Our previous work first reported the cooperative sensitized luminescence from Cu2+ or Pb2+ by three clustered Yb3+ ions, in which three NIR photons can be converted into a high energy photon. Could a reverse process happen that a high energy photon is cut into three NIR photons? This work demonstrated an example of three-photon quantum cutting (QC) phosphor, CaF2:Ce3+,Yb3+, in which three clustered Yb3+ ions (Yb3+-trimer) cooperatively and indirectly received a 306 nm ultraviolet (UV) photon energy transferred from a Ce3+ ion in 5d excited state and emitted three 975 nm near-infrared (NIR) photons. The cluster destruction experiments were designed to verify the necessity of the presence of Yb3+-trimers for QC. The dynamical analysis on luminescence of Ce3+ ions confirmed the energy transfer from Ce3+ ions to Yb3+-trimers. The doping concentration effect on luminescence was investigated.
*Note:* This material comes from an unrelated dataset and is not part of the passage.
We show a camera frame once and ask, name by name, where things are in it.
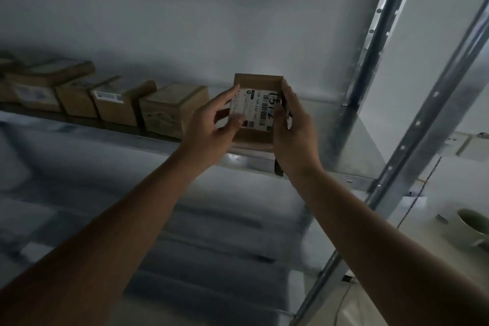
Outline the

Furthermore, the maximum energy transfer (ET) efficiency and the corresponding QC efficiency were estimated to be 61% and 222%, respectively. Therefore, the reported three-photon QC phosphor has an attractive prospect in efficiently harvesting solar energy for silicon solar cells. [Display omitted] a. Downconversion emission spectrum (black line) and upconversion emission spectrum (red line) of CaF2:Yb3+, Ce3+, Na+ excited by 306 nm and 980 nm, respectively. b. Schematic energy level diagram of Yb3+ and Ce3+, as well as the proposed QC mechanisms under 306 nm excitation.